WHAT IS EXPECTED
Beneath this instruction is a listing. Transcribe from it only the stretch from the line with "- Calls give" through the line with "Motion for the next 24", both end lines included, exactly as written.

INFORMATION SUPPLIED
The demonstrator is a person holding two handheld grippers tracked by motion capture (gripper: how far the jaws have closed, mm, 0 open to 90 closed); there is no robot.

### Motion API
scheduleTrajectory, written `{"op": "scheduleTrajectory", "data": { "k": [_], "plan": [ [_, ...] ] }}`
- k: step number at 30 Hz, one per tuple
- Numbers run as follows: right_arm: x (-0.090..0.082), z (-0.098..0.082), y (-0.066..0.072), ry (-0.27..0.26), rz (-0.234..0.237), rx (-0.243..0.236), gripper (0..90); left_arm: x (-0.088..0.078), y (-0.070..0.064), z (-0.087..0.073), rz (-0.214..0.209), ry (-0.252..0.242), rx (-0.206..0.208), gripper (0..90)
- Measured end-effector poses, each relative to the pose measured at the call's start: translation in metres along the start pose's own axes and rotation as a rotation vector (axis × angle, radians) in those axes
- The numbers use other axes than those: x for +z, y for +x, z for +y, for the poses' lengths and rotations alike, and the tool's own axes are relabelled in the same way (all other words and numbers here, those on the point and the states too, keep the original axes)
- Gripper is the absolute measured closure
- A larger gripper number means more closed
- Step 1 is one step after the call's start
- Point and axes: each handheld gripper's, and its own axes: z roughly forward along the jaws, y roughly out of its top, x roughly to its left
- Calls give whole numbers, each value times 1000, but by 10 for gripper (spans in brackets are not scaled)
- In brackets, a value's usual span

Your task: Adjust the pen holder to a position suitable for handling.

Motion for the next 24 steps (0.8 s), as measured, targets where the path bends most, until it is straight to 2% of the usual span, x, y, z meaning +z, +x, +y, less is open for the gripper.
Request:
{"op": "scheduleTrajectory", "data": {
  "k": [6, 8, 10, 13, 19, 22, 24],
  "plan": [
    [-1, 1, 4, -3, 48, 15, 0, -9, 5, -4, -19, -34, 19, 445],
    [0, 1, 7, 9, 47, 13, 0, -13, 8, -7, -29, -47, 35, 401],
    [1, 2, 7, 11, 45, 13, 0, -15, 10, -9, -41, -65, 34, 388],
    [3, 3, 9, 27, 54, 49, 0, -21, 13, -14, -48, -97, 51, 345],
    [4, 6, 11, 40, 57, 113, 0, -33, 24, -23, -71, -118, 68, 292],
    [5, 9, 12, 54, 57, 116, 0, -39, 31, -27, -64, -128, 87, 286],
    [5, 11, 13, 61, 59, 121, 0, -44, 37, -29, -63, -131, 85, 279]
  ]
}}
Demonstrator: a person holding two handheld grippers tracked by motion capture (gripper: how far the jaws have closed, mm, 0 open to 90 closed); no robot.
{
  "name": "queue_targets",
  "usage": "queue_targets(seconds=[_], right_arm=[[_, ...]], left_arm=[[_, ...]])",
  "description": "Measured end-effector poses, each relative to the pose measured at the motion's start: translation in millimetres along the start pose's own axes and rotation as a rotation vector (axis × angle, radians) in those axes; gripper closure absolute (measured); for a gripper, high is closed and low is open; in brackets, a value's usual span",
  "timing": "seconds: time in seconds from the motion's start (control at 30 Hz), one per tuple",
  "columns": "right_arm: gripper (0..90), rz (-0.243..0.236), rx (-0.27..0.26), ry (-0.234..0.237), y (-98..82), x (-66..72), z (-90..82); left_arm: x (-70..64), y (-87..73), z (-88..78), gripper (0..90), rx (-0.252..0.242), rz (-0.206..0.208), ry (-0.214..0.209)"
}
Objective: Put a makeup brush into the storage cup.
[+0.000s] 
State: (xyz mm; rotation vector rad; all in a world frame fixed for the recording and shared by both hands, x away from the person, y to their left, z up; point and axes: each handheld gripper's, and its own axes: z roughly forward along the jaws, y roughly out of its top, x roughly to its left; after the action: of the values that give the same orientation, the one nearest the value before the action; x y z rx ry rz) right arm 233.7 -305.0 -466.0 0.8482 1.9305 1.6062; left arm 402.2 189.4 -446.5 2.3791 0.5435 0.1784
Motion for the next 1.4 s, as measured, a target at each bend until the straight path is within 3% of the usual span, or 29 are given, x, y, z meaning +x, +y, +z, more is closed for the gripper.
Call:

RESPONSE FOR THIS EXERCISE
- Calls give whole numbers, each value times 1000, but by 10 for gripper (spans in brackets are not scaled)
- In brackets, a value's usual span

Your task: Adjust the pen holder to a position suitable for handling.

Motion for the next 24 steps (0.8 s), as measured, targets where the path bends most, until it is straight to 2% of the usual span, x, y, z meaning +z, +x, +y, less is open for the gripper.

No other output belongs with this exercise.